_WHAT IS EXPECTED_. Look through the entries for the line containing "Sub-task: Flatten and". Then output that line and every line after it, exactly, to the end.

***** MATERIAL SUPPLIED

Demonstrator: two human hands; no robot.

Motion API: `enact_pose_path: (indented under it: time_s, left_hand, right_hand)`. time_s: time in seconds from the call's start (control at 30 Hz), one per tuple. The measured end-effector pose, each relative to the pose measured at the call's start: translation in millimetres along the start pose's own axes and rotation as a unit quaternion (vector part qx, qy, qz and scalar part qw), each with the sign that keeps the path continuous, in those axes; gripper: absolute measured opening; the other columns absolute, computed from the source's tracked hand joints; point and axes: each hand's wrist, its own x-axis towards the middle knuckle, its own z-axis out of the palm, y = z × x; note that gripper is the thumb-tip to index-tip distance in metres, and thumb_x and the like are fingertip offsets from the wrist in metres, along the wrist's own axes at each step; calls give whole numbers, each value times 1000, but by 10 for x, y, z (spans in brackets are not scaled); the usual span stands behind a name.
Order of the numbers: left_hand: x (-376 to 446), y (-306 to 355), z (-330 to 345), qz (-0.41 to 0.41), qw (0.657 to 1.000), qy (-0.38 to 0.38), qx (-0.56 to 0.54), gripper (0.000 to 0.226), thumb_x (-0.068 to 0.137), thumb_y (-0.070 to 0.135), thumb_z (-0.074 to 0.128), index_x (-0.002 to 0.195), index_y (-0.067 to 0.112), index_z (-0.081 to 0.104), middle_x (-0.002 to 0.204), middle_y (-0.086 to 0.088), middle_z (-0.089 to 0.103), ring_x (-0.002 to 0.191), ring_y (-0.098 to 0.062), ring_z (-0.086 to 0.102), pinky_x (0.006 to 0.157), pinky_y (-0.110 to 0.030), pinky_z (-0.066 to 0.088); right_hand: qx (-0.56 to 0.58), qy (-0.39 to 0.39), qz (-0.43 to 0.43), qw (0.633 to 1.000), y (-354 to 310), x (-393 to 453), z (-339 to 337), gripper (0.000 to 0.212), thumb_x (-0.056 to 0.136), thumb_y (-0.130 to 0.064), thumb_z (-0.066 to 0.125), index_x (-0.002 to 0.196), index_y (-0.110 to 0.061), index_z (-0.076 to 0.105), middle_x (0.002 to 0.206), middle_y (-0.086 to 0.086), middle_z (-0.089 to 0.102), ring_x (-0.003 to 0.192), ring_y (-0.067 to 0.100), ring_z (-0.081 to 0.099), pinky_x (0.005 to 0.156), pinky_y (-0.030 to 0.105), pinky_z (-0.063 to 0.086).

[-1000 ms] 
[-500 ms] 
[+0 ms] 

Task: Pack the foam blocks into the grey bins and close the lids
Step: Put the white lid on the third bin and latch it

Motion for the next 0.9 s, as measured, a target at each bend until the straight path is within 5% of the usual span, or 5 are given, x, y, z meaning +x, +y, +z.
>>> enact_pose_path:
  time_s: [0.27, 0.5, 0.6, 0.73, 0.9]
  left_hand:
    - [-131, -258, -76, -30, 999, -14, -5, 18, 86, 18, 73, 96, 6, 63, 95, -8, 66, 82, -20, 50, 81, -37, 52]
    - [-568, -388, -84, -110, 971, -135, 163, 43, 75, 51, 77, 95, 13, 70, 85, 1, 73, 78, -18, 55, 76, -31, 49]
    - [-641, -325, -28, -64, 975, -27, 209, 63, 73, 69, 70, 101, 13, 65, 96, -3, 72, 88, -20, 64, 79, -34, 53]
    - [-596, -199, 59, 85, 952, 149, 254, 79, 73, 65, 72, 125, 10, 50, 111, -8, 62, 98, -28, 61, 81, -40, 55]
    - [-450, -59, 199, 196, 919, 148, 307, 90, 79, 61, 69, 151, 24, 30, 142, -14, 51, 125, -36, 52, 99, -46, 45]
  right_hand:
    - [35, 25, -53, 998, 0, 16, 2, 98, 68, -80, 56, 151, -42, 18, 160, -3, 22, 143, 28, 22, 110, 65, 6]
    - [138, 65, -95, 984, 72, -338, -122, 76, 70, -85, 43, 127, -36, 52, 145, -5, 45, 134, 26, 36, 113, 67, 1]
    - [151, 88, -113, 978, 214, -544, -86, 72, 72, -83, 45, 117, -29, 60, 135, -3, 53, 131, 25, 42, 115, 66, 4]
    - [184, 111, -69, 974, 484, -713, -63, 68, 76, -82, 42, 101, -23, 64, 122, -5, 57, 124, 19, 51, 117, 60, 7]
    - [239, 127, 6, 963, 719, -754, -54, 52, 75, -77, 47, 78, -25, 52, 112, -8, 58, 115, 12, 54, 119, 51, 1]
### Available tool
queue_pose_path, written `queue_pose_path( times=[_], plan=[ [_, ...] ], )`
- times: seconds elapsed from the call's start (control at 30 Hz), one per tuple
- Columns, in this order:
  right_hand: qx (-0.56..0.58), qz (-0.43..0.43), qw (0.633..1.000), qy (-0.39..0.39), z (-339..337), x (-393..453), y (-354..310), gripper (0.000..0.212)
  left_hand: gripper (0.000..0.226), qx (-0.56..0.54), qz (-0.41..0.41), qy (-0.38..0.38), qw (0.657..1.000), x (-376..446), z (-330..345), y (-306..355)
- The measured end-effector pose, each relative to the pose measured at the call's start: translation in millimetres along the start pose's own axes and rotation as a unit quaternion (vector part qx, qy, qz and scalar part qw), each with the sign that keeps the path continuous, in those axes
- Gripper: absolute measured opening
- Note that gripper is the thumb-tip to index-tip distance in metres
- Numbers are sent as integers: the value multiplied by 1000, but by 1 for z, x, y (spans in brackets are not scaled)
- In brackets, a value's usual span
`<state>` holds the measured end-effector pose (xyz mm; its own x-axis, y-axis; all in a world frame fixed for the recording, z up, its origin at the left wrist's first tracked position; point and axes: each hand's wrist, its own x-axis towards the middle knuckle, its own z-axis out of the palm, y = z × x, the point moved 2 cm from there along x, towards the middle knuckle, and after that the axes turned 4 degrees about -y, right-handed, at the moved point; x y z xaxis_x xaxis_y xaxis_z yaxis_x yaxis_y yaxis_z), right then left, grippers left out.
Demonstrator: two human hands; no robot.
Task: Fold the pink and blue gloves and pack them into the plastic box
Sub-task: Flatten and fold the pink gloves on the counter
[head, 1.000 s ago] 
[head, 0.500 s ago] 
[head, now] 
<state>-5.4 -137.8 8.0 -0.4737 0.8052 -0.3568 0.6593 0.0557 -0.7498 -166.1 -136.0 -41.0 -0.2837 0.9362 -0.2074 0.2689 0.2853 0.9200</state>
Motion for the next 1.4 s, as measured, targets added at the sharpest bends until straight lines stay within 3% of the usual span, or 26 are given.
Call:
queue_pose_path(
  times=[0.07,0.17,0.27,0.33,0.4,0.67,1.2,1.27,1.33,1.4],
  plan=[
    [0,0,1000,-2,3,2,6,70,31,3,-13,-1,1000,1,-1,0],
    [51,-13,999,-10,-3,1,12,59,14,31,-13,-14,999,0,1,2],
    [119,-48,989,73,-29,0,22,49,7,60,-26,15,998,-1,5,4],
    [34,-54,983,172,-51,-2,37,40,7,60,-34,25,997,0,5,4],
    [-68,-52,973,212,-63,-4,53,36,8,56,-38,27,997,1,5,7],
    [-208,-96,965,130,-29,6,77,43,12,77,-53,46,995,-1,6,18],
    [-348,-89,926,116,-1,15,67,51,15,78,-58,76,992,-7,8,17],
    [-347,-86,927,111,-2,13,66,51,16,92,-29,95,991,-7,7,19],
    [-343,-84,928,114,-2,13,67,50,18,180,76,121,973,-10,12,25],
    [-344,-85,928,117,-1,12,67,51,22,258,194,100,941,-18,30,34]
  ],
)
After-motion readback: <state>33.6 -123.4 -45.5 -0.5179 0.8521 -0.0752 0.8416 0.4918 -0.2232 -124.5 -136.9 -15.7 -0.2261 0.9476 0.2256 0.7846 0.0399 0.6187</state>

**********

_REPLY TO THE TASK_.
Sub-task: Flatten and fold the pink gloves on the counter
[head, 1.000 s ago] 
[head, 0.500 s ago] 
[head, now] 
<state>-5.4 -137.8 8.0 -0.4737 0.8052 -0.3568 0.6593 0.0557 -0.7498 -166.1 -136.0 -41.0 -0.2837 0.9362 -0.2074 0.2689 0.2853 0.9200</state>
Motion for the next 1.4 s, as measured, targets added at the sharpest bends until straight lines stay within 3% of the usual span, or 26 are given.
Call:
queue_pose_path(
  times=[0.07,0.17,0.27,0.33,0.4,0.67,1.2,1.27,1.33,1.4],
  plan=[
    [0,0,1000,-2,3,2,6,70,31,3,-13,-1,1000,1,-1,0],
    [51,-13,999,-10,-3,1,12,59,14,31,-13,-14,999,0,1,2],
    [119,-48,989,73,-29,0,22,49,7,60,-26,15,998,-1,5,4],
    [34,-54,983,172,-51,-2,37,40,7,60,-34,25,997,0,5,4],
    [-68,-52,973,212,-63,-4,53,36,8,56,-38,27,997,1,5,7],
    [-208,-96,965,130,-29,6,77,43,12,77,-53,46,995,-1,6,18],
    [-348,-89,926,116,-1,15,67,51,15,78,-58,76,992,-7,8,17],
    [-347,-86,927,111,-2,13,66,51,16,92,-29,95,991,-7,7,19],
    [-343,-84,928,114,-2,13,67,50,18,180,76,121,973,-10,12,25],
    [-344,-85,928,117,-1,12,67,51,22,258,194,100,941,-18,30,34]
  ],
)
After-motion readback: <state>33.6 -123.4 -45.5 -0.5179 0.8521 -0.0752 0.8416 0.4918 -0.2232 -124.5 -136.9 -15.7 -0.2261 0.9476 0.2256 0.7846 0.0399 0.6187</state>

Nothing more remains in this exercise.